Vesuvius n’en parlait pas. Cette chance, aussi incroyable qu’injuste, me le rendait haïssable. Tout ça parce qu’il vivait en banlieue, dans une de ces baraques à demis-niveaux devant lesquelles Bash et le paternel bavaient d’envie. À coup sûr, c’était pour cette raison qu’il plaisait à Bridget, parce qu’il n’habitait pas dans le ghetto polonais. Ce qui était un autre obstacle immuable, car les Zajack ne bougeraient jamais de là.

De désespoir, je me suis mis à traîner dans la rue. Ma bande se composait de Frankie Zekara et Dickie Shayner. Charlie Kinowski se joignait parfois à nous, même s’il sentait le putois. Il faut dire qu’il était poilant. Rien que de le voir se dandiner, on était pliés en deux. Et comme un singe dressé, il faisait tout ce qu’on lui demandait.

On formait donc une bande à nous quatre. On écumait le quartier. Mais la plupart du temps on traînait autour du dépôt de ferraille derrière l’hôpital, ou du chemin de fer de New York Avenue. Pour le plaisir, on a cassé les fenêtres de l’entrepôt, là-bas. C’est avec eux que je suis devenu accro aux cigarettes et que j’ai appris tous les jurons de la création…

Dans la rue, j’étais chez moi. Au lieu de m’affaiblir, mon cœur brisé m’avait coulé de l’acier dans la colonne vertébrale. J’étais prêt à tout. Mike Vesuvius était un con. Si j’en avais l’occasion, je lui péterais la gueule, et ce jour-là, Bridget comprendrait son erreur…

La sœur Angelina avait ses bizarreries, mais elle n’était pas tombée de la dernière pluie. Elle nous avait à l’œil. Une des filles nous avait peut-être balancés.

— Mener une vie de débauche, employer des gros mots, fumer ! Vous ne faites que pécher ! Dieu vous punira ! Comme il m’a punie ! Dieu voit tout et il n’oublie pas ! À partir de maintenant, vous ne devez plus vivre que pour Notre-Seigneur et Sauveur, Jésus-Christ !

Elle tombe à genoux, le visage ruisselant de larmes. Encore un spectacle flippant, le genre de truc qui vous casse le moral.
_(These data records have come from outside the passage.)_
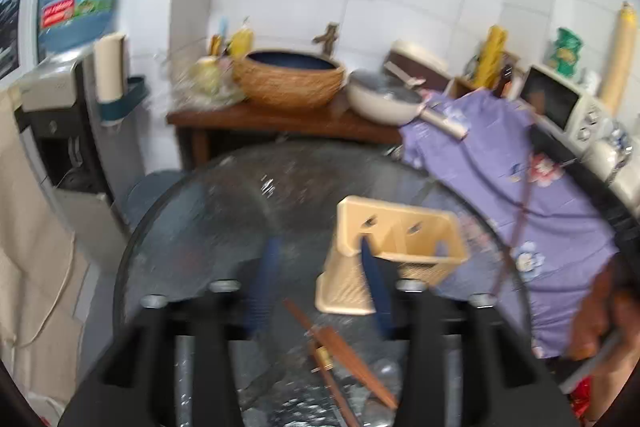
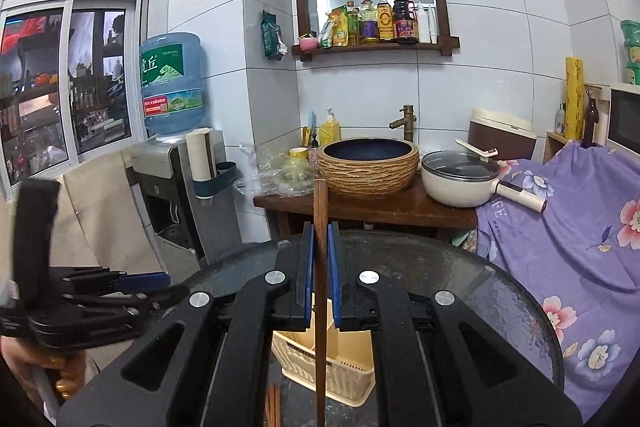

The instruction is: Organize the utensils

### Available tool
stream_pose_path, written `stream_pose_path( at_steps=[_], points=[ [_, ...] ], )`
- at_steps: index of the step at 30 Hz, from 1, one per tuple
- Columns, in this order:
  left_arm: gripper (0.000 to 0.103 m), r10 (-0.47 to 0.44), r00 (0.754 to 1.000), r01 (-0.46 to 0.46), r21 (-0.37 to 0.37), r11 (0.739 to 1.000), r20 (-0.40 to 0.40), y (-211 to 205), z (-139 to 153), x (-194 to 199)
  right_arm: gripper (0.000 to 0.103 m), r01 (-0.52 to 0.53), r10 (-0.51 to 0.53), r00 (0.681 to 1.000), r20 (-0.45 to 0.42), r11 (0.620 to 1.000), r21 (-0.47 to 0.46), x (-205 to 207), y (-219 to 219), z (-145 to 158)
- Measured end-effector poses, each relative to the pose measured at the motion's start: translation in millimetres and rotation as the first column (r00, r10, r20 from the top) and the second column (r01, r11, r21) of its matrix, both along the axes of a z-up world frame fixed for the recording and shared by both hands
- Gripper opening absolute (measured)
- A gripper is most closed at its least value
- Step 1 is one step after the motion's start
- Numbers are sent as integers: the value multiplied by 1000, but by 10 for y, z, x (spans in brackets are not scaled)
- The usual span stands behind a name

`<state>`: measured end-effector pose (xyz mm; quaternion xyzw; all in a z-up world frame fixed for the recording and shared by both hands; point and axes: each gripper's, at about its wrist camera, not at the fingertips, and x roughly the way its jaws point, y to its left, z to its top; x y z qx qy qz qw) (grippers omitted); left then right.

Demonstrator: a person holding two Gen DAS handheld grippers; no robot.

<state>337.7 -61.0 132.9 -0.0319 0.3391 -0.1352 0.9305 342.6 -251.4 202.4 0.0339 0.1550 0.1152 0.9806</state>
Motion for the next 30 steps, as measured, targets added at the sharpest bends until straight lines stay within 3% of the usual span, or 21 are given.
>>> stream_pose_path(
  at_steps=[4, 6, 9, 13, 17, 22, 30],
  points=[
    [45, 63, 992, -56, 67, 996, -107, 30, -430, 187, 7, -7, 7, 1000, -17, 1000, 2, -61, -20, -60],
    [36, 77, 981, -63, 81, 995, -181, 34, -662, 306, 7, -14, 14, 1000, -24, 1000, 1, -89, -14, -84],
    [31, 90, 949, -64, 95, 993, -301, 34, -1052, 459, 8, -25, 25, 999, -33, 1000, -4, -133, 4, -118],
    [31, 83, 906, -80, 25, 996, -416, 36, -1378, 575, 7, -32, 32, 999, -44, 999, -8, -172, 16, -181],
    [31, 99, 895, -89, 43, 995, -434, -62, -1503, 631, 7, -34, 34, 998, -55, 999, -5, -202, -7, -264],
    [31, 130, 881, -138, 16, 990, -454, -101, -1593, 699, 7, -31, 30, 998, -62, 999, -15, -220, -51, -324],
    [30, 185, 877, -175, 64, 983, -444, -309, -1719, 755, 7, -34, 34, 997, -71, 999, 0, -167, -140, -379]
  ],
)
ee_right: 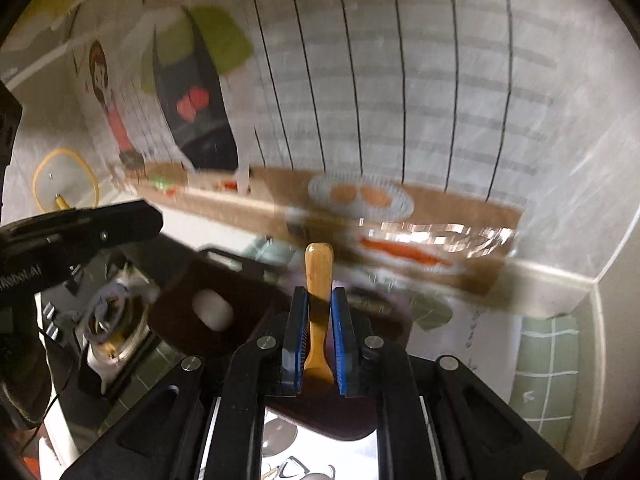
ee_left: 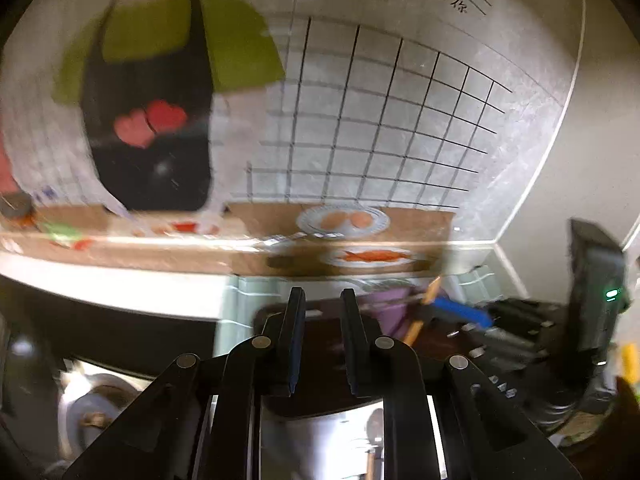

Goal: Organize utensils
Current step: 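Lift both held utensils upright and carry them toward the purple caddy, then lower both utensils into the purple caddy and open both grippers, then grasp the white plastic spoon by its handle with the right gripper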

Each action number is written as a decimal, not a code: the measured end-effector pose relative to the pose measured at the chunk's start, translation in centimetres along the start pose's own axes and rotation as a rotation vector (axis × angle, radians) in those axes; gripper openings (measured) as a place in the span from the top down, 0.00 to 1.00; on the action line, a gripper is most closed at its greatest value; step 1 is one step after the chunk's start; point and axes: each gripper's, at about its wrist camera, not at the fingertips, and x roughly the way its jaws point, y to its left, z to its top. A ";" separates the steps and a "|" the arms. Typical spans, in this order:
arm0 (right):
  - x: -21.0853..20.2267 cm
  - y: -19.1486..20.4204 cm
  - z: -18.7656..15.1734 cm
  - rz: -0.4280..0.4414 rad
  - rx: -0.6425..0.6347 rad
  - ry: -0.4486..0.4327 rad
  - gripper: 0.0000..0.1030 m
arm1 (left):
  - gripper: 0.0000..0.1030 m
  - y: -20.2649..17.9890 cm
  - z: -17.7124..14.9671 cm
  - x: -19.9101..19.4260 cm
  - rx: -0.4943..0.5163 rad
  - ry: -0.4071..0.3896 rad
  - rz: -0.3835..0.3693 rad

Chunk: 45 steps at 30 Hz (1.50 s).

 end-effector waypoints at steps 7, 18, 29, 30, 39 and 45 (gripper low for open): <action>-3.1 -0.2 0.4 -0.006 0.029 -0.060 0.82 | 0.60 0.8 -0.6 -3.0 -0.047 -0.071 -0.018; -13.4 3.5 -5.4 -0.138 0.027 -0.113 0.78 | 0.55 2.9 -10.2 -13.2 -0.140 -0.287 0.002; -13.7 8.1 -17.3 -0.300 0.081 -0.016 0.78 | 0.55 3.0 -19.9 -16.2 -0.148 -0.186 -0.086; -13.5 8.3 -18.3 -0.283 0.095 -0.006 0.78 | 0.55 3.0 -20.6 -16.2 -0.143 -0.183 -0.073; -14.2 7.1 -21.3 -0.284 0.096 0.001 0.78 | 0.46 3.9 -23.3 -16.6 -0.182 -0.171 -0.108; -15.1 4.5 -21.9 -0.272 0.130 -0.016 0.78 | 0.46 3.2 -22.6 -18.6 -0.127 -0.239 -0.078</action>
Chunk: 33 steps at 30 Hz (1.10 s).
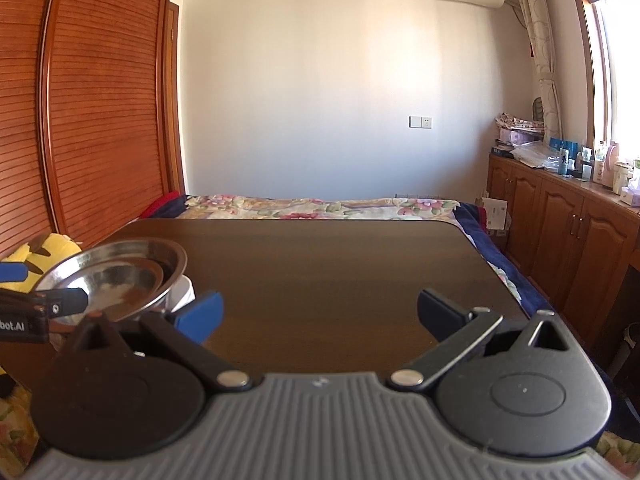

On se faisait aussi silencieux que des petites souris quand la sœur se prosternait ainsi devant le tableau.

— Mon Dieu, je vous en prie, faites que je sois bonne ! Faites que je sois pure ! Faites que je sois fidèle à mon époux Jésus !

Elle se tord sur le parquet, oubliant notre présence, dans une autre dimension.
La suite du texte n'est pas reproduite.